Investigative journalist Dahr Jamahl has posted photos from the video footage released by the Australian network SBS of American torture of prisoners at Abu Ghraib. Warning: There's a reason American networks and newspapers haven't been showing this. Some of these images are truly horrifying--far worse than those in the originally released round of Abu Ghraib photos. If you're easily disturbed, stay away. Otherwise, although you're likely to be sickened by what's being done with our tax dollars, you owe it to yourself to check this out. Americans need to be confronted with the cold reality of what our foreign policy looks like. This is what it looks like. This is what we fund when we pay federal taxes. --G.P.

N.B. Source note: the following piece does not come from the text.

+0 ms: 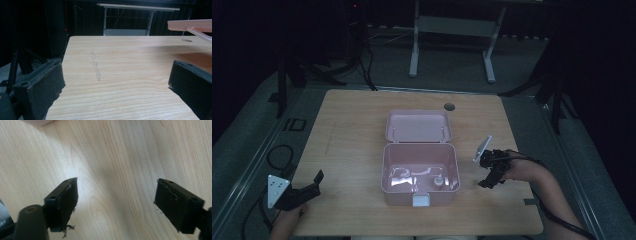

A new statewide coalition of GLBT activists and their allies has formed to counter Tim Eyman's initiative effort to overturn this year's historic gay civil rights law. The group, optimistically named Washington Won't Discriminate, has a new web site at which supporters can sign up for e-mail updates, volunteer, or donate. Check it out, and get busy--it will be very, very difficult to stop this initiative if experiences in other states or the fate of a similar pro-gay initiative here nine years ago are any indication. We need to start organizing on this one as soon as we can. --G.P.

In his pre-recorded, obviously edited "interview" on state propaganda television (i.e., FOX), Dick Cheney called the day he shot his hunting buddy "the worst day of my life." This is a man who nearly single-handedly launched an illegal, unprovoked invasion of a sovereign country, an invasion and subsequent war that has already led to the deaths of over one hundred thousand innocent civilians. What Cheney is saying, then, is that the well-being of a casual hunting acquaintance (his word) is worth far more to him than the lives of over one hundred thousand innocent people. It's harder to imagine a clearer snapshot of the thinking of a sociopath. An extremely dangerous one. Cheney is a war criminal. A monster. (His boss is little better.) And his handlers (including FOX) are playing Cheney's alleged remorse for all the human interest empathy and pathos they can squeeze out of it. You know what? With a lot of people it will work. It's like Ted Bundy feeling badly after slapping someone. Times several thousand. --G.P.